When a Crow Wing County judge assigned a guardian to oversee much of Sherry Linn’s life in 2023, she lamented the shrinking of her world.
It got smaller still after Linn, who uses a wheelchair and has fallen many times, was moved from her home in Breezy Point in north-central Minnesota to an assisted living facility more than 100 miles away in Brooklyn Park.
Now, she said, her life is limited to a 6-by-6-foot room.
In January, citing “increasing” aggressiveness from Linn’s daughter, Rebecca Etienne, guardian Traci LaForge of Presbyterian Family Foundation (PFF) barred Linn from seeing her only child. Linn said the decision left her feeling as if she were “locked up in jail.”
Such restrictions are all too common, say advocates for Minnesotans with court-appointed guardians.
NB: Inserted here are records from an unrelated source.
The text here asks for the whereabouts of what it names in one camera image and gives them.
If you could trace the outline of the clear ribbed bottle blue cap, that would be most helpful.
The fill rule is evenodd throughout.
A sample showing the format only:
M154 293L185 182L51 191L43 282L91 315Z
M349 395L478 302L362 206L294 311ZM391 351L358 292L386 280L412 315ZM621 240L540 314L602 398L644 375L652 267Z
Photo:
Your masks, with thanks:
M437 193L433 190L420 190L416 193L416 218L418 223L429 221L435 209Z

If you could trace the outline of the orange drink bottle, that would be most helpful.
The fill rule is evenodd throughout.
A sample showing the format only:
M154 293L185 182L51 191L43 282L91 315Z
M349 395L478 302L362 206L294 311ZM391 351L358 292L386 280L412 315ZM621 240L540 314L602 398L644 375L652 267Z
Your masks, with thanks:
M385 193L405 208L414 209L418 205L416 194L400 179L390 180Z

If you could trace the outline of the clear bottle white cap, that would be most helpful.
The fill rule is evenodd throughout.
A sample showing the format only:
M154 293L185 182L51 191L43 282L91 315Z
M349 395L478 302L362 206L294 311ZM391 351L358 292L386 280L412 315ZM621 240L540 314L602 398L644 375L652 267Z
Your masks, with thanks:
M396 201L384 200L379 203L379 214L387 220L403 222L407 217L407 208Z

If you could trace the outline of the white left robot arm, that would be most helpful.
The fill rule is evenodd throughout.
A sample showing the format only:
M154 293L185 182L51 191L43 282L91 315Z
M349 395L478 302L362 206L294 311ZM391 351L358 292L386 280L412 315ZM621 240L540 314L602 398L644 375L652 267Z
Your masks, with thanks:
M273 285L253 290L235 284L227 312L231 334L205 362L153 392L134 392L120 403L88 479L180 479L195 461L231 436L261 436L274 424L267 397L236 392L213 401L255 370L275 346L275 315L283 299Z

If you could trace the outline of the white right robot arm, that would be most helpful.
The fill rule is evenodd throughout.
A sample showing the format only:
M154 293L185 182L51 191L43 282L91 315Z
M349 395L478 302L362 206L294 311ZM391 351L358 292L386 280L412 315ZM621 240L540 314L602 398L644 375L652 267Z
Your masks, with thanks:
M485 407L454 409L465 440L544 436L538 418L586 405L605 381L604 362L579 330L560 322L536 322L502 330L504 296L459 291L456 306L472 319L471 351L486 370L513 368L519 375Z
They hope revisions to state law approved by the Legislature in May — including requiring guardians to use less restrictive steps before denying access — will make it harder to keep people from their families.
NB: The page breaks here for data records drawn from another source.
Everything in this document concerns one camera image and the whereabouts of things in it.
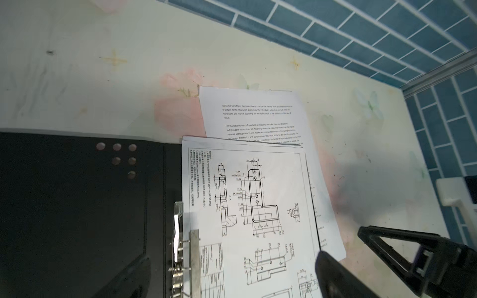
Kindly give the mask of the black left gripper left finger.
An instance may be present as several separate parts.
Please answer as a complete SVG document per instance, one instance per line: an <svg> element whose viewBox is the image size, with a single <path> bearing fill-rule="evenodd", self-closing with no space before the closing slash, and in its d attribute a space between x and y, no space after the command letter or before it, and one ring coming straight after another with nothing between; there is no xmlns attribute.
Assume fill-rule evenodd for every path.
<svg viewBox="0 0 477 298"><path fill-rule="evenodd" d="M146 298L151 280L150 257L142 254L127 265L94 298Z"/></svg>

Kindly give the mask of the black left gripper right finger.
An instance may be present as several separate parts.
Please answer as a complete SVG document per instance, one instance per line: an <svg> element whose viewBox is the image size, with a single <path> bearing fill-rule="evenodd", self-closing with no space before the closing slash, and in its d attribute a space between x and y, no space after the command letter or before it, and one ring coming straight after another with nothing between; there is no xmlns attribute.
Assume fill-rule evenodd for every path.
<svg viewBox="0 0 477 298"><path fill-rule="evenodd" d="M371 289L325 251L319 252L315 271L323 298L378 298Z"/></svg>

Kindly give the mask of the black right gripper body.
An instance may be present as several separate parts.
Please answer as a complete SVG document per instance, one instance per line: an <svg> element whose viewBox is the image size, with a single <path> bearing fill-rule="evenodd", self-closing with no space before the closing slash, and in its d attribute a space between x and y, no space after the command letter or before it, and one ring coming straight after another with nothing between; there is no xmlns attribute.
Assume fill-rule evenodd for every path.
<svg viewBox="0 0 477 298"><path fill-rule="evenodd" d="M426 271L424 293L431 298L475 298L477 296L477 251L448 238L425 246L432 253Z"/></svg>

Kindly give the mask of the orange file folder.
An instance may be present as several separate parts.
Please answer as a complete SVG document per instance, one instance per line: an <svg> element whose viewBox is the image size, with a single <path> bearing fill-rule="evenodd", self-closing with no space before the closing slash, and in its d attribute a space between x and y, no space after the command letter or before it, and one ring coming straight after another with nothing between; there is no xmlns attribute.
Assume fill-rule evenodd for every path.
<svg viewBox="0 0 477 298"><path fill-rule="evenodd" d="M181 146L1 134L1 296L93 298L137 257L147 298L171 297Z"/></svg>

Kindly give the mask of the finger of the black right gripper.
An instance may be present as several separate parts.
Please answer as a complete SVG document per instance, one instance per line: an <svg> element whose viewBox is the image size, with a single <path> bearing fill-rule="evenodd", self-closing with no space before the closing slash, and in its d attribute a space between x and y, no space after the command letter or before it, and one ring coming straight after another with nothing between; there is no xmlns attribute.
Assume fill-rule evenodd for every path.
<svg viewBox="0 0 477 298"><path fill-rule="evenodd" d="M426 287L429 283L428 269L440 242L435 233L415 232L377 226L360 227L358 237L362 240L408 287ZM418 244L412 261L408 261L385 239Z"/></svg>

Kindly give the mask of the technical drawing sheet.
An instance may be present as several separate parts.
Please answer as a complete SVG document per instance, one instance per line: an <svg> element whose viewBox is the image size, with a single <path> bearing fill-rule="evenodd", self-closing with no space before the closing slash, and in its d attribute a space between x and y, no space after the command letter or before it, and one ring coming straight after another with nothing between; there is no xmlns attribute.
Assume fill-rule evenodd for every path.
<svg viewBox="0 0 477 298"><path fill-rule="evenodd" d="M184 137L190 298L318 298L318 225L304 149Z"/></svg>
“Right now, the guardian can restrict without court approval, so we need to be very careful about any such restriction,“ said Suzanne Scheller, an attorney who specializes in elder law.
”The bar should be set high given the need for support for the person subject to guardianship."
Minnesota has 41,000 guardians — whether family members, friends or strangers contracted to do the job — who take over a vulnerable adult’s decision-making if they’re deemed unable to make choices or meet their basic needs.